#### [Task goal]
One number is the whole answer: the tally of lines in the records below that contain "straight".

#### [Input material]
★ ★ ★ ★ ★

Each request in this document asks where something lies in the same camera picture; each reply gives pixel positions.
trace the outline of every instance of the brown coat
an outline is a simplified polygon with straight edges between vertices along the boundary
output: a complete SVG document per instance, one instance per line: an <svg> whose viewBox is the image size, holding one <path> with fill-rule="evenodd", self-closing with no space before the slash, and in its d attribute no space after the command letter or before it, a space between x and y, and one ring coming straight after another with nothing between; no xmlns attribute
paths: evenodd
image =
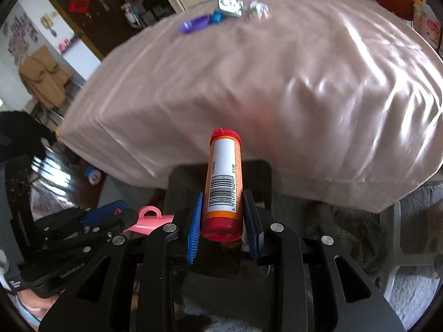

★ ★ ★ ★ ★

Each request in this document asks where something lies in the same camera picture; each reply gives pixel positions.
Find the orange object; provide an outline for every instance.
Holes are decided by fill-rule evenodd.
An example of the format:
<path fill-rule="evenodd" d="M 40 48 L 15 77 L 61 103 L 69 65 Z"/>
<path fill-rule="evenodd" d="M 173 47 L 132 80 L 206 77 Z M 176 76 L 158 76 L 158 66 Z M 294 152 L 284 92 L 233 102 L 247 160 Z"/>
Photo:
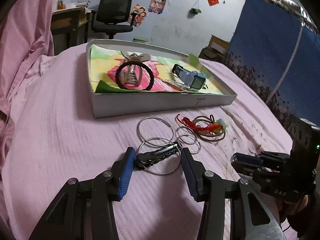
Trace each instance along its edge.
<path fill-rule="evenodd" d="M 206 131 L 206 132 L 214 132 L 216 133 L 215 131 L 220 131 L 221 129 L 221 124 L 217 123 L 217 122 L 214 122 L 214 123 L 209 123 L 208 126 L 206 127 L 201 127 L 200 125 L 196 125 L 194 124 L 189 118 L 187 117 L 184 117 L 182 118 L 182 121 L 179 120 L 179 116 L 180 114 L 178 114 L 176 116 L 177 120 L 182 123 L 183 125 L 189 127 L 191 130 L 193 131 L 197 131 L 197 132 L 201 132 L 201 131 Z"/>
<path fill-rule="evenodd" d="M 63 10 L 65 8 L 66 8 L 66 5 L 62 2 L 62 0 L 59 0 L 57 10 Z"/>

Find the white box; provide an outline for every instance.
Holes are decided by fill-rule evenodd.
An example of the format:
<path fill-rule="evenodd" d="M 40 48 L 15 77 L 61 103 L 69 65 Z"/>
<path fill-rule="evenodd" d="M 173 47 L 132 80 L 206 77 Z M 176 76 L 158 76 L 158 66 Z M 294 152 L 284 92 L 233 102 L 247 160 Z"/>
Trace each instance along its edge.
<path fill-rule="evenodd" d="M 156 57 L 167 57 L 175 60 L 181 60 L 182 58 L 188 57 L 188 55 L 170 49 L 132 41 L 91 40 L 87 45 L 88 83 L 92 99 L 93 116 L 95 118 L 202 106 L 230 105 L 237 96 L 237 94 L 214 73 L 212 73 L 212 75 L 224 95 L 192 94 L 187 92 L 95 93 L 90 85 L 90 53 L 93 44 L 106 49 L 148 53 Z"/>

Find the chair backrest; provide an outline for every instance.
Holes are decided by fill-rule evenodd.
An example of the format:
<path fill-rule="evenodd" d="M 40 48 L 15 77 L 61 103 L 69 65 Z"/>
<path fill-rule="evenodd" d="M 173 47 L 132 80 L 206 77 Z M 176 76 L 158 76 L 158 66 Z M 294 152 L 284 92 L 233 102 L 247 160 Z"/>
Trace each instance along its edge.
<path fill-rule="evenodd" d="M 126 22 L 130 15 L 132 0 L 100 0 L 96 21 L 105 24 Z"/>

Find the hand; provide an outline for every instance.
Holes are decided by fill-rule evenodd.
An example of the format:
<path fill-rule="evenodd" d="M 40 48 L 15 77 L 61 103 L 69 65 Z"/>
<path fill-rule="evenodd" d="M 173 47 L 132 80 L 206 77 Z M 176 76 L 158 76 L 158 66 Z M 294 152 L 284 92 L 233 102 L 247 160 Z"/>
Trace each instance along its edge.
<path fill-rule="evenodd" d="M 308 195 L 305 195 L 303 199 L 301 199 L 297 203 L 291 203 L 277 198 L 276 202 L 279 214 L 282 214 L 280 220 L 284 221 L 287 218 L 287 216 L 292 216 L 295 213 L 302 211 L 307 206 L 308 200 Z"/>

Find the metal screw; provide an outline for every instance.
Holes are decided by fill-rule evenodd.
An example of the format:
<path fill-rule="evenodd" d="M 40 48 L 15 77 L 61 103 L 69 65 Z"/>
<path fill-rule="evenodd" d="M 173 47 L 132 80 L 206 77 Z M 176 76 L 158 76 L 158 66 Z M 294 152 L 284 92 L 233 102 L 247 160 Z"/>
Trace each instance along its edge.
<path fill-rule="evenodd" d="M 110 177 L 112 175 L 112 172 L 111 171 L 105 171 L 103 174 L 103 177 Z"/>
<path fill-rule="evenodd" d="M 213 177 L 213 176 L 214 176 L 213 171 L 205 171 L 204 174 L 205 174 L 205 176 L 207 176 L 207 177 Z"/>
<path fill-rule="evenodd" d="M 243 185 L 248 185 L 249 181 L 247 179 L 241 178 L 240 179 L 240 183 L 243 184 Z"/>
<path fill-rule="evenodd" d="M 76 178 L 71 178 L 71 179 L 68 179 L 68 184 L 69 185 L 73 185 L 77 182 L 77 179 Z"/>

★ ★ ★ ★ ★

#### [Response area]
2